Pharmaceutical Quality: A Repeated and Deadly Failure

The most disturbing episode of 2025 came in its final months, when 25 children in Madhya Pradesh died after consuming contaminated cough syrup. Laboratory analysis found diethylene glycol — an industrial chemical that causes kidney and liver failure — in a syrup manufactured in Tamil Nadu.

This tragedy echoed earlier disasters, including the deaths of 70 children in The Gambia linked to Indian-made cough syrups. Together, they raise uncomfortable questions about regulatory oversight, manufacturing practices and enforcement capacity.

For a country aspiring to be the “pharmacy of the world” under the Make-in-India banner, repeated quality lapses undermine global credibility and domestic trust alike.

Why Health Reform Cannot Be Deferred

India’s health challenges are interconnected: underfunding weakens surveillance, which allows infections to spread; pollution worsens chronic disease burdens; poor regulation erodes patient safety; and antimicrobial resistance threatens to reverse decades of medical progress.

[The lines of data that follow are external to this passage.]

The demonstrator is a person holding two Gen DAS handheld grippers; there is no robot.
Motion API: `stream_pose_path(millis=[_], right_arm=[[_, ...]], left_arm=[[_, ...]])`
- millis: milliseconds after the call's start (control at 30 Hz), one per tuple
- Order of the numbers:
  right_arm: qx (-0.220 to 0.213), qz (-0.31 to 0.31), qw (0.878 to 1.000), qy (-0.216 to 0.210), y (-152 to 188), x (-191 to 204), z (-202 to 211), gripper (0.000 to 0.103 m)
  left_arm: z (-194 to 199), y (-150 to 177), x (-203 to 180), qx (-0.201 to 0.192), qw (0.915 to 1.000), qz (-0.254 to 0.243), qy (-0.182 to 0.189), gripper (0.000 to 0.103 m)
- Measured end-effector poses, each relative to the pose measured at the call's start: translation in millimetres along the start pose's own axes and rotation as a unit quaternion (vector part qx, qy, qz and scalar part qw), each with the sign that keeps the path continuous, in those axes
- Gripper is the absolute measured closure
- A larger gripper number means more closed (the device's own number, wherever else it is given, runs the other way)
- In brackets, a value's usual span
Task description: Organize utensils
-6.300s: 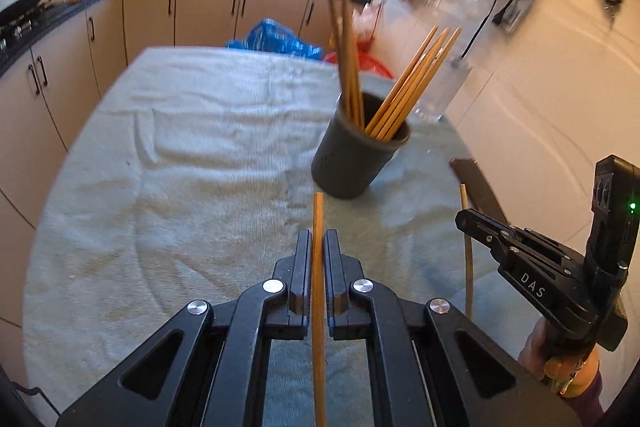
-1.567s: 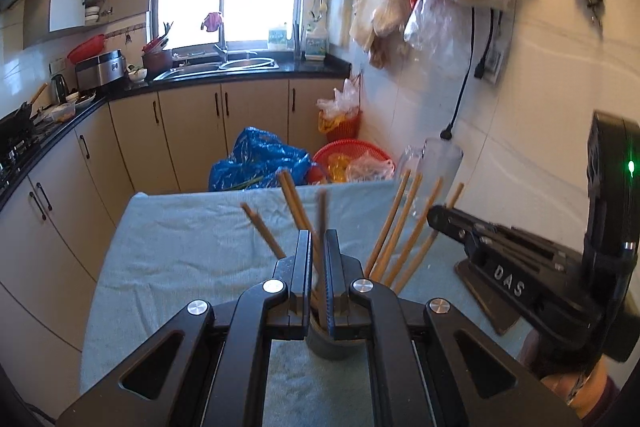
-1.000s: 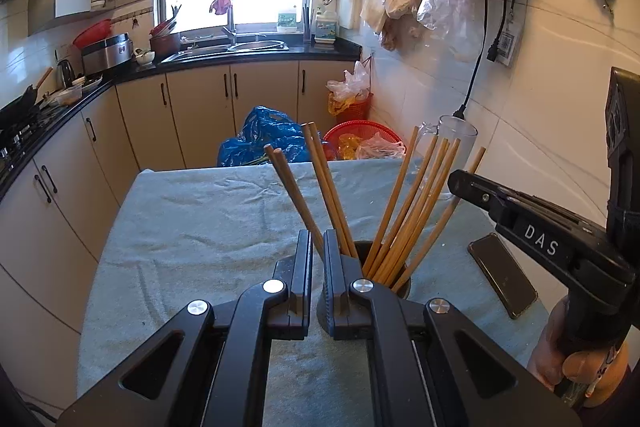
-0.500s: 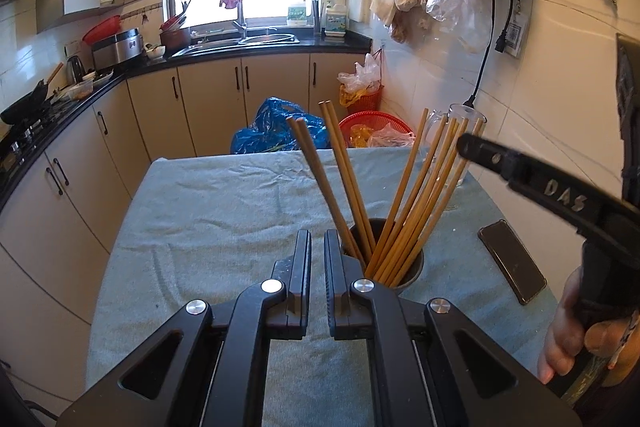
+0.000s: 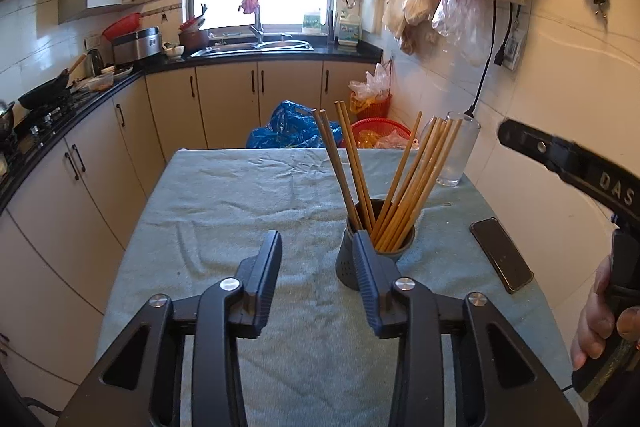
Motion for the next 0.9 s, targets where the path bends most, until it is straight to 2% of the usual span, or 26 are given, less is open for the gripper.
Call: stream_pose_path(millis=[200, 400, 500, 567, 667, 767, 900], right_arm=[[0.004, 0.026, 1.000, 0.015, 17, -11, 44, 0.035], [0.002, 0.050, 0.997, 0.053, 36, -33, 95, 0.027], [-0.001, 0.072, 0.994, 0.080, 46, -43, 119, 0.024], [-0.003, 0.091, 0.991, 0.100, 53, -48, 133, 0.021], [-0.003, 0.114, 0.985, 0.128, 66, -54, 148, 0.018], [0.005, 0.109, 0.986, 0.128, 84, -54, 152, 0.016], [0.023, 0.082, 0.991, 0.108, 114, -47, 144, 0.016]], left_arm=[[44, 14, 4, -0.024, 0.9995, 0.015, -0.013, 0.051], [87, 25, 10, -0.062, 0.9971, 0.026, -0.038, 0.029], [108, 34, 15, -0.082, 0.9945, 0.025, -0.059, 0.020], [120, 40, 17, -0.093, 0.9923, 0.019, -0.080, 0.011], [139, 45, 21, -0.122, 0.9856, 0.016, -0.116, 0.002], [153, 50, 21, -0.138, 0.9815, 0.017, -0.131, 0.000], [161, 61, 19, -0.134, 0.9825, 0.023, -0.127, 0.000]])
Point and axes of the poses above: each gripper's, at about its wrist camera, not at the fingertips, and z roughly against the way its jaws point, x to its left, y to its underside, the point moved 9 cm from there along -z, roughly the way its jaws point, and after that the axes turned 4 degrees about -z, right-handed, at the moved point
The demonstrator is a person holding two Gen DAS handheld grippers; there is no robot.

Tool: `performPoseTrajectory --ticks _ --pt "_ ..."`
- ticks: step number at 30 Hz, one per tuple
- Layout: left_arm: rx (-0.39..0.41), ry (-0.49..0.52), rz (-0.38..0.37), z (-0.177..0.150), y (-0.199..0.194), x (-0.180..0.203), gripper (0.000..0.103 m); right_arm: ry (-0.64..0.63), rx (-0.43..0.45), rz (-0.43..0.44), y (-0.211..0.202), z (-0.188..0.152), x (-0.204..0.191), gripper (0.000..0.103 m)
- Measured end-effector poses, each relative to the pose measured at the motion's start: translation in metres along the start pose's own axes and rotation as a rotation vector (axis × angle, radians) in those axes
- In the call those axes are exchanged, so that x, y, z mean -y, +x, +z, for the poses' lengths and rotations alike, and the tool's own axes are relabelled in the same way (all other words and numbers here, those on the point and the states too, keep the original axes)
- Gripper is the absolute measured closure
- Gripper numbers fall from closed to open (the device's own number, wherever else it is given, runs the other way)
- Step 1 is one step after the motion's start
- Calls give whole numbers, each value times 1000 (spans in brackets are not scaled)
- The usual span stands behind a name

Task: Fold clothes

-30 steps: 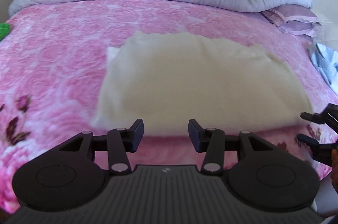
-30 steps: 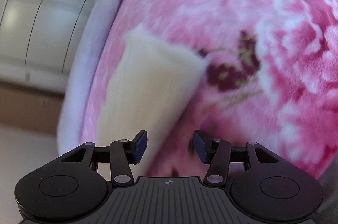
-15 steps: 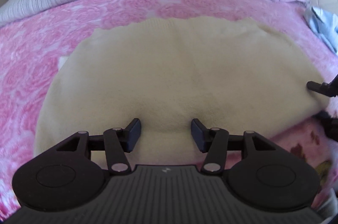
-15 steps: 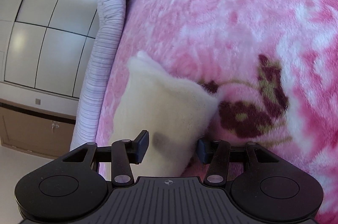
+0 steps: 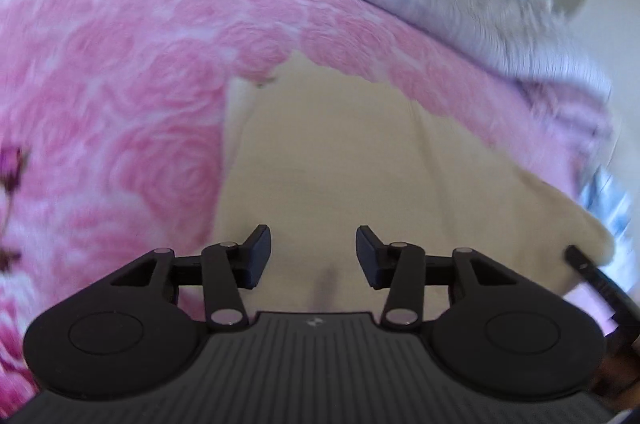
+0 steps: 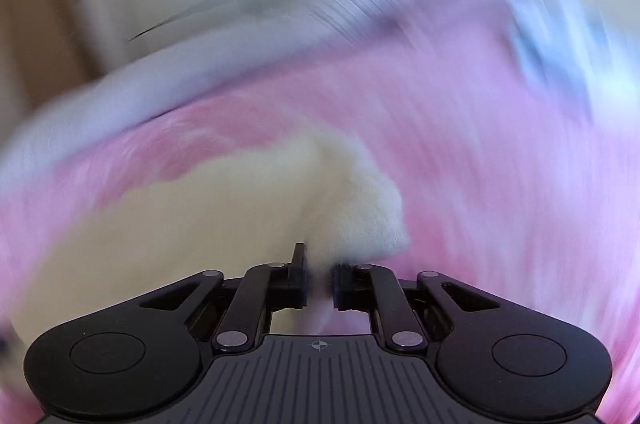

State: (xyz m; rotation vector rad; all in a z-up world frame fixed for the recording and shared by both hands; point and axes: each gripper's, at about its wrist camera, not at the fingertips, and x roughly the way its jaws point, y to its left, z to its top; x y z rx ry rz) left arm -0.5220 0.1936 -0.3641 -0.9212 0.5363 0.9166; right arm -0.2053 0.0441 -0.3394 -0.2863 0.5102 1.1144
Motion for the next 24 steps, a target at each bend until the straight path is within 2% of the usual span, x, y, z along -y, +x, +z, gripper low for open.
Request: performPoseTrajectory --ticks 3,6,9,10,11,13,15,18,20,22,24 --pt "-3 -89 -63 0 -9 -24 62 -296 91 113 -15 3 -75 95" --pt "-5 -157 -127 -2 -18 -43 62 -496 102 255 -20 -19 -137 95" --pt "-8 -220 -173 -7 -23 -56 62 -606 4 368 -10 -47 -177 92" --pt "-10 -229 -175 -8 -24 -59 62 -641 -50 393 -4 -55 -186 88" --pt "-10 -232 -182 -10 -25 -60 62 -683 -58 398 -3 -61 -191 85" --pt "-8 -242 -193 -11 -27 -61 62 -753 -46 405 -6 -65 -194 61" --pt "-7 -251 -191 -9 -29 -61 62 -733 -94 461 -10 -55 -182 55" --pt "-4 -230 -192 0 -32 -56 61 -661 -150 503 -15 -26 -151 55" --pt "-16 -208 -189 10 -30 -50 58 -605 -217 518 -9 2 -128 55" --pt "-36 -180 -187 22 -21 -42 54 -541 -322 504 6 34 -108 54" --pt "-72 -164 -196 34 -4 -35 53 -426 -450 481 42 65 -95 54"
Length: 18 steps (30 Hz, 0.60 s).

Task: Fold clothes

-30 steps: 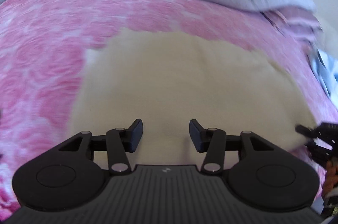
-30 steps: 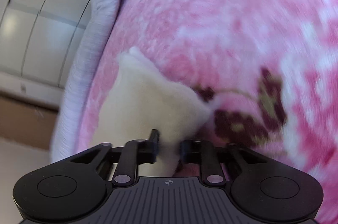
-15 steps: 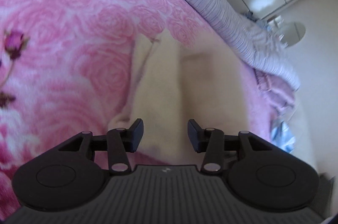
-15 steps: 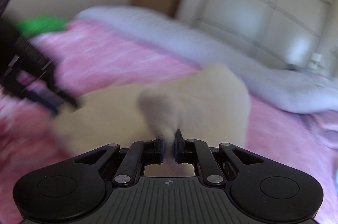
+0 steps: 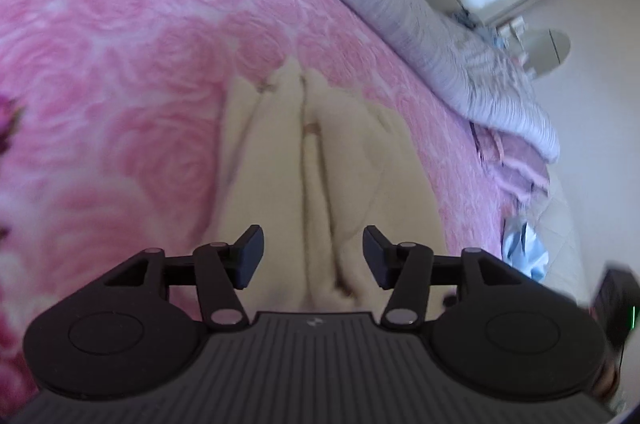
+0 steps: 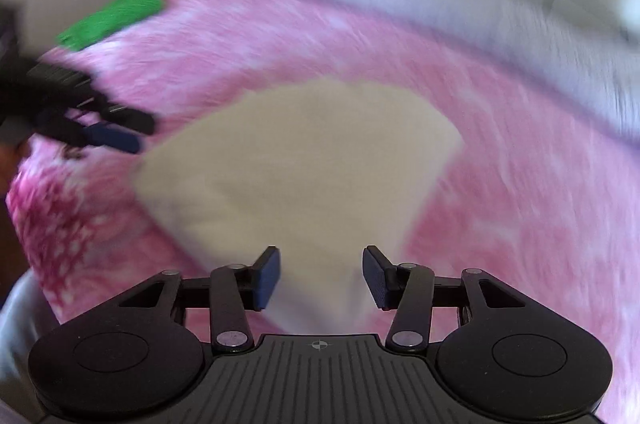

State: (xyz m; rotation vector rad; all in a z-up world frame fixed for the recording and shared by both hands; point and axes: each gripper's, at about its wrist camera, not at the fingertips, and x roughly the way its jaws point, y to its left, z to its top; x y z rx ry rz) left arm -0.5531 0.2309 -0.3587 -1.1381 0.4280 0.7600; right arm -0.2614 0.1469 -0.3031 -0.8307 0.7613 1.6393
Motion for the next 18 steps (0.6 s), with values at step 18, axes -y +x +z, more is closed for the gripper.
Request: performPoseTrajectory --ticks 18 --pt "-101 -51 -97 57 92 -2 92 529 -129 312 94 80 121 54"
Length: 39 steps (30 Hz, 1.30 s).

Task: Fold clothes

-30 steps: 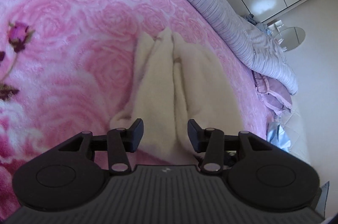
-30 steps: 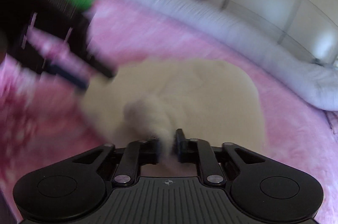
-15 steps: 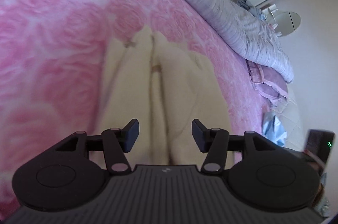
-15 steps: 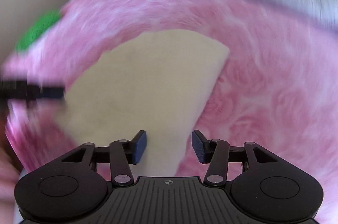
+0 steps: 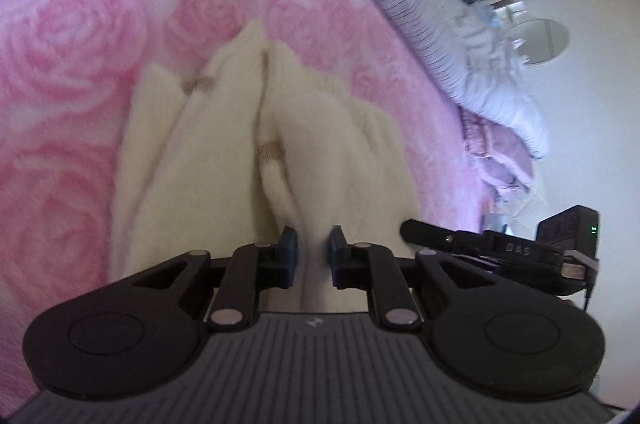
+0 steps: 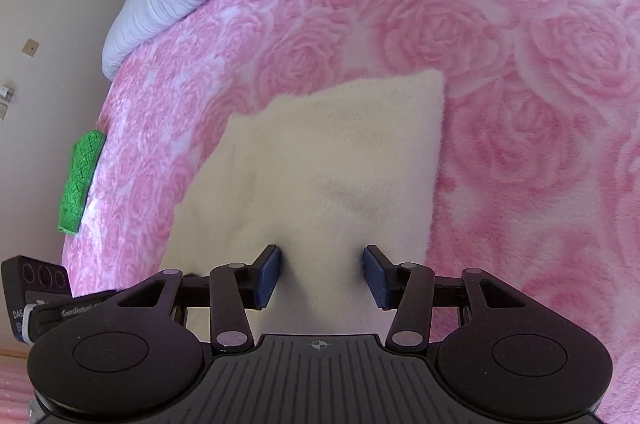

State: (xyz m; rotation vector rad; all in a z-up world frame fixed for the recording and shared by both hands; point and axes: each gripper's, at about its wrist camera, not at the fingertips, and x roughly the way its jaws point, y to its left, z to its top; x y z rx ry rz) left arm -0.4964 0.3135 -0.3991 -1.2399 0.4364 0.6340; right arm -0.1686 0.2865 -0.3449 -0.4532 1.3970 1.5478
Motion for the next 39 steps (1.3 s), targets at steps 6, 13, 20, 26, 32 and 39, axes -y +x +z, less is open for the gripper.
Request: performPoseTrajectory --ticks 6,13,20,26,32,39 --pt "82 45 21 16 -43 -12 92 -77 -14 7 11 -5 -32 55" --pt "47 10 23 25 -43 -46 92 -247 -4 -104 37 -20 -79 56" --pt "63 9 13 23 -44 -48 92 -276 19 -131 40 -28 -81 56" --pt "64 10 24 21 -45 -46 92 -292 27 -144 41 -30 -84 56" --pt "70 18 28 20 -45 -45 92 -296 29 -152 42 -30 -86 56" --pt "59 32 35 21 -43 -45 90 -299 32 -158 44 -29 -87 56"
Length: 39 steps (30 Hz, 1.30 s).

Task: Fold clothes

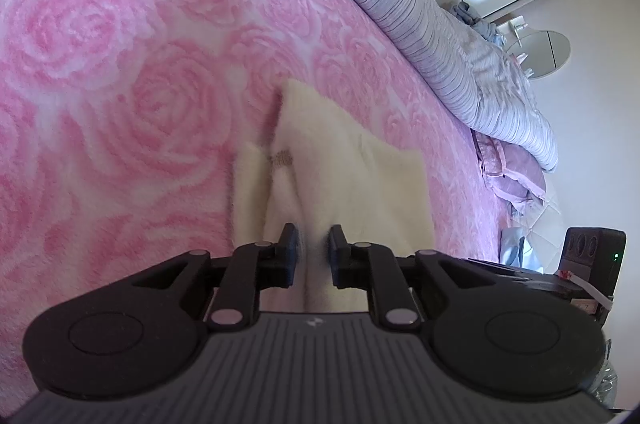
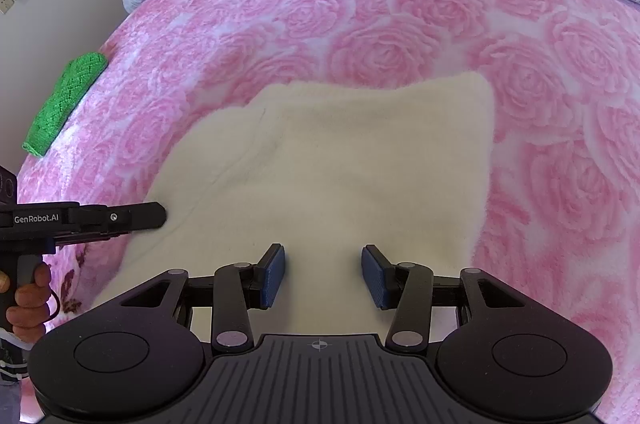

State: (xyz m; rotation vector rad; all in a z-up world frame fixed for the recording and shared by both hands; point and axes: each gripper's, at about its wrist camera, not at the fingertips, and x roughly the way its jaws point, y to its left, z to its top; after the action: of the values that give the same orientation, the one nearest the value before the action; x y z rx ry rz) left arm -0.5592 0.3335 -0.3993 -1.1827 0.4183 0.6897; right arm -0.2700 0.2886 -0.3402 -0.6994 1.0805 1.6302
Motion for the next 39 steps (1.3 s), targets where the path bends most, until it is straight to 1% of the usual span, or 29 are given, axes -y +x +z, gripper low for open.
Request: performPoseTrajectory --ticks 3,8,11,12,14,16,18,20,21,23,24,25,26,28,30,31,33,37,39 --pt "5 23 -1 0 -2 3 92 1 1 5 0 0 1 56" --pt "21 32 -27 0 -13 7 94 2 3 13 -1 0 2 56" --pt "60 39 -21 3 -24 4 96 -1 3 13 -1 0 0 56" --pt "73 42 -19 4 -28 4 103 -1 3 14 -1 0 -1 56" --pt "101 46 -10 6 -35 2 103 -5 1 7 0 1 -3 56" --pt "133 32 18 10 -42 -5 103 -10 0 -2 2 1 -5 56" --pt "120 -3 22 9 -40 -13 103 -10 3 -6 4 0 -6 56" --pt "85 -16 12 3 -37 -14 103 -8 10 -5 6 -2 -6 56" --pt "67 -22 6 0 -35 -14 101 -3 16 -1 6 -3 -5 55" --pt "49 -28 -17 -7 -37 -13 92 7 28 7 7 -5 -3 55" --pt "46 -32 -32 -11 -39 -12 81 26 40 18 5 -7 0 55" --pt "48 -42 -44 -15 -42 -11 72 52 54 33 2 -8 4 55" --pt "44 -48 -53 -19 -44 -11 70 78 69 48 -1 -10 8 55" --pt "35 -61 -72 -27 -49 -9 70 131 99 75 -10 -14 16 55" --pt "27 -70 -86 -34 -53 -7 68 185 138 93 -27 -26 26 55" --pt "22 -72 -87 -38 -55 -6 65 204 157 89 -37 -34 32 55" --pt "9 -69 -81 -47 -59 -4 62 229 178 56 -54 -51 41 55" --pt "-19 -85 -68 -64 -66 -9 62 273 150 87 -63 -74 46 55" --pt "-25 -98 -74 -70 -68 -10 62 295 133 108 -67 -86 48 55"
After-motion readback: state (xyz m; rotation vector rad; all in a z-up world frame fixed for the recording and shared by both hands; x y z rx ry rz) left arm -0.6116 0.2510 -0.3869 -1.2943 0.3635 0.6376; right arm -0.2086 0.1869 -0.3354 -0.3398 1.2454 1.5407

As 2026 approaches, incremental fixes will not suffice. Substantial increases in public health spending, stronger regulation of pharmaceuticals, tighter antibiotic stewardship, and decisive action on air quality are essential. Without them, India risks higher mortality, greater inequality and mounting economic costs — precisely when it needs a healthy population to sustain long-term growth.

The promise of “health for all” remains achievable, but only if funding, governance and accountability are treated not as optional expenditures, but as core national priorities.

Originally written on December 29, 2025 and last modified on December 29, 2025.